_EXERCISE BRIEF_
Lines from the beginning of the data below through the one containing "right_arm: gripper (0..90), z" are to be printed exactly as they appear.

_THE DATA_
########

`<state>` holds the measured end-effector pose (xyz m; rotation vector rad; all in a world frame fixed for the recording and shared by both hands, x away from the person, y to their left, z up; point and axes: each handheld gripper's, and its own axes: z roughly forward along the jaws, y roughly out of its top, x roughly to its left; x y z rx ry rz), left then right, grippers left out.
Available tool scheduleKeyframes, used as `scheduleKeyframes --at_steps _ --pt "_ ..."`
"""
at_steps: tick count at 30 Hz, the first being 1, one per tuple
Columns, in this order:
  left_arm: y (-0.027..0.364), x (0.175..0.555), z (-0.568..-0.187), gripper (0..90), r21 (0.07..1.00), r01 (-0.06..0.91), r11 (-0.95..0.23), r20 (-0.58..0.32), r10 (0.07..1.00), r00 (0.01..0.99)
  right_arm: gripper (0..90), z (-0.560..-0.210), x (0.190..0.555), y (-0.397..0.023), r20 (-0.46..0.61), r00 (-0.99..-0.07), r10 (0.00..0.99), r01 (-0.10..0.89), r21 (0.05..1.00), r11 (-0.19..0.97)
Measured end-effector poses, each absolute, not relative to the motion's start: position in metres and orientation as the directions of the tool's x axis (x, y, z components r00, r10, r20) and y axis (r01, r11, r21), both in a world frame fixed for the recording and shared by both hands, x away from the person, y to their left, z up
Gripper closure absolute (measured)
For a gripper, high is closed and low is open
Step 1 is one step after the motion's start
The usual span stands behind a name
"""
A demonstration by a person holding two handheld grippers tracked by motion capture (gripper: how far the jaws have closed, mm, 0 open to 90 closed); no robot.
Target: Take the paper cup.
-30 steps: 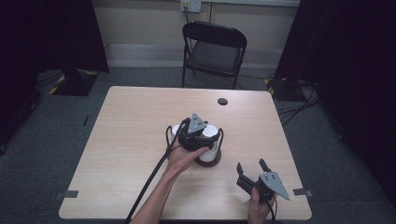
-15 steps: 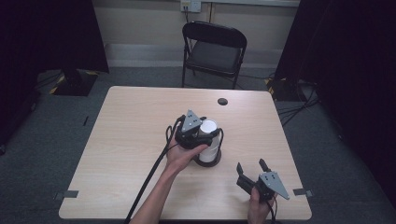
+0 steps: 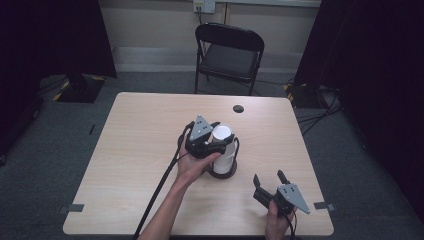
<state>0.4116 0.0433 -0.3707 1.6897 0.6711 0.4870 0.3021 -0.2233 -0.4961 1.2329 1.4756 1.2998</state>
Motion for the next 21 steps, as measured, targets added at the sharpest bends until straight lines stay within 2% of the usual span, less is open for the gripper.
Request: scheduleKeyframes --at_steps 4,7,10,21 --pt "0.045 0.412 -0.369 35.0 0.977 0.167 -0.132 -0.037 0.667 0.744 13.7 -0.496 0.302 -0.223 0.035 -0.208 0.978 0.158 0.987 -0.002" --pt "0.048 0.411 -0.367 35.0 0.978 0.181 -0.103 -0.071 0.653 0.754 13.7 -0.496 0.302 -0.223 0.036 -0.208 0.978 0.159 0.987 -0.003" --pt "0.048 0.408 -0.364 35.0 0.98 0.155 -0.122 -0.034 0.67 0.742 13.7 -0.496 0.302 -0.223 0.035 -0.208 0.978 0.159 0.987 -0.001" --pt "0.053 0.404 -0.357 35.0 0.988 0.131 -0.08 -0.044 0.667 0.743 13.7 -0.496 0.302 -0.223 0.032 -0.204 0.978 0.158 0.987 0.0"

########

_ANSWER SPACE_
`<state>` holds the measured end-effector pose (xyz m; rotation vector rad; all in a world frame fixed for the recording and shared by both hands, x away from the person, y to their left, z up; point and axes: each handheld gripper's, and its own axes: z roughly forward along the jaws, y roughly out of its top, x roughly to its left; x y z rx ry rz), left then right, grippers left out.
Available tool scheduleKeyframes, used as `scheduleKeyframes --at_steps _ --pt "_ ..."`
"""
at_steps: tick count at 30 Hz, the first being 1, one per tuple
Columns, in this order:
  left_arm: y (-0.027..0.364), x (0.175..0.555), z (-0.568..-0.187), gripper (0..90), r21 (0.07..1.00), r01 (-0.06..0.91), r11 (-0.95..0.23), r20 (-0.58..0.32), r10 (0.07..1.00), r00 (0.01..0.99)
  right_arm: gripper (0..90), z (-0.560..-0.210), x (0.190..0.555), y (-0.397..0.023), r20 (-0.46..0.61), r00 (-0.99..-0.07), r10 (0.00..0.99), r01 (-0.10..0.89), r21 (0.05..1.00), r11 (-0.19..0.97)

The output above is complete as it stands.